WHAT YOU NEED TO DO: Only an exact, complete copy of the listing will serve as the answer.

RECORDS FOR THE EXERCISE:
Content starts

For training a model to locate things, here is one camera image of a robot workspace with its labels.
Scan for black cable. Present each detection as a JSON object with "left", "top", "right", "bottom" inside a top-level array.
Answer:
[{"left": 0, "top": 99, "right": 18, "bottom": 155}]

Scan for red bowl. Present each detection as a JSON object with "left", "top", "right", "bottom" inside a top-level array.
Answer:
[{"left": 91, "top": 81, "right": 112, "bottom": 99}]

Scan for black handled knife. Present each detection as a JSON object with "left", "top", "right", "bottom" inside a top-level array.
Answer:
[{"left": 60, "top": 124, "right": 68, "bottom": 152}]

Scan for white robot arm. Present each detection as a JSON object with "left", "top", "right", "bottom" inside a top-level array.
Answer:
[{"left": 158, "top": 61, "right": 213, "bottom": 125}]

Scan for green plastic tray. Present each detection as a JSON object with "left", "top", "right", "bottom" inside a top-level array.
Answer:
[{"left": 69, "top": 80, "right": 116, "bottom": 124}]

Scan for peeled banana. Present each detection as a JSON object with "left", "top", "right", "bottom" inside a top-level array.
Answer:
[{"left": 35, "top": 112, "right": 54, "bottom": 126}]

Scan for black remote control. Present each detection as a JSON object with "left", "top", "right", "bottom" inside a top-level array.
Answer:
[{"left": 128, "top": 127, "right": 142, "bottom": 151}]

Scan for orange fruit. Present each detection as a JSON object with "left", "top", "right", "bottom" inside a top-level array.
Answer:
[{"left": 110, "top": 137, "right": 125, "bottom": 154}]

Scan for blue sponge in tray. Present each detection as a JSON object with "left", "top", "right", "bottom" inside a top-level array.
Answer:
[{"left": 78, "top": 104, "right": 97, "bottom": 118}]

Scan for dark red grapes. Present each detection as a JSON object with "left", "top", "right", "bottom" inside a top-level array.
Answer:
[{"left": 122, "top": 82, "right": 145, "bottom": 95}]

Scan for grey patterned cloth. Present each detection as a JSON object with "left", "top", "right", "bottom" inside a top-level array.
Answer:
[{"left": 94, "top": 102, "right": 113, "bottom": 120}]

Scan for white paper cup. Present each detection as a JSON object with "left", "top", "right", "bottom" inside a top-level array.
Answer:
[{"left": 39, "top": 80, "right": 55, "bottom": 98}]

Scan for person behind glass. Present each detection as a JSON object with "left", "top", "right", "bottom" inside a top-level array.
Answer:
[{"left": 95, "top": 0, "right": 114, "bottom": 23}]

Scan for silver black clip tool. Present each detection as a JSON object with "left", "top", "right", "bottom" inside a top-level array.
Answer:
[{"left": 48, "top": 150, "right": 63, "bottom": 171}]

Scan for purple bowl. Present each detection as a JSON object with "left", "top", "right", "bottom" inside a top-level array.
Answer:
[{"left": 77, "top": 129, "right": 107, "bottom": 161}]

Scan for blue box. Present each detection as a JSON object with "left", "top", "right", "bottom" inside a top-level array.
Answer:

Content ends

OUTPUT OF THE TASK:
For training a model to locate things, here is one camera image of a robot workspace with its labels.
Scan for black cable. Present each detection as a JSON object with "left", "top", "right", "bottom" inside a top-level array.
Answer:
[{"left": 0, "top": 99, "right": 18, "bottom": 155}]

Scan for red bowl. Present each detection as a JSON object with "left", "top", "right", "bottom" inside a top-level array.
Answer:
[{"left": 91, "top": 81, "right": 112, "bottom": 99}]

Scan for black handled knife. Present each detection as a JSON object with "left", "top", "right", "bottom" inside a top-level array.
Answer:
[{"left": 60, "top": 124, "right": 68, "bottom": 152}]

Scan for white robot arm. Present each detection as a JSON object with "left", "top", "right", "bottom" inside a top-level array.
Answer:
[{"left": 158, "top": 61, "right": 213, "bottom": 125}]

Scan for green plastic tray. Present each detection as a JSON object with "left", "top", "right", "bottom" inside a top-level array.
Answer:
[{"left": 69, "top": 80, "right": 116, "bottom": 124}]

Scan for peeled banana. Present each detection as a JSON object with "left", "top", "right", "bottom" inside a top-level array.
Answer:
[{"left": 35, "top": 112, "right": 54, "bottom": 126}]

Scan for black remote control. Present each detection as a JSON object with "left", "top", "right", "bottom" inside a top-level array.
Answer:
[{"left": 128, "top": 127, "right": 142, "bottom": 151}]

Scan for orange fruit. Present each detection as a JSON object with "left", "top", "right", "bottom" inside a top-level array.
Answer:
[{"left": 110, "top": 137, "right": 125, "bottom": 154}]

Scan for blue sponge in tray. Present each detection as a JSON object with "left", "top", "right", "bottom" inside a top-level array.
Answer:
[{"left": 78, "top": 104, "right": 97, "bottom": 118}]

Scan for dark red grapes. Present each detection as a JSON object with "left", "top", "right", "bottom" inside a top-level array.
Answer:
[{"left": 122, "top": 82, "right": 145, "bottom": 95}]

Scan for grey patterned cloth. Present each detection as a JSON object with "left", "top", "right", "bottom" inside a top-level array.
Answer:
[{"left": 94, "top": 102, "right": 113, "bottom": 120}]

Scan for white paper cup. Present each detection as a JSON object with "left", "top", "right", "bottom" inside a top-level array.
Answer:
[{"left": 39, "top": 80, "right": 55, "bottom": 98}]

Scan for person behind glass. Present each detection as a JSON object with "left", "top", "right", "bottom" inside a top-level array.
Answer:
[{"left": 95, "top": 0, "right": 114, "bottom": 23}]

Scan for silver black clip tool. Present each detection as a JSON object with "left", "top", "right", "bottom" inside a top-level array.
Answer:
[{"left": 48, "top": 150, "right": 63, "bottom": 171}]

Scan for purple bowl. Present each detection as a JSON object with "left", "top", "right", "bottom" inside a top-level array.
Answer:
[{"left": 77, "top": 129, "right": 107, "bottom": 161}]

Scan for blue box. Present each detection as a JSON object with "left", "top", "right", "bottom" inside a top-level array.
Answer:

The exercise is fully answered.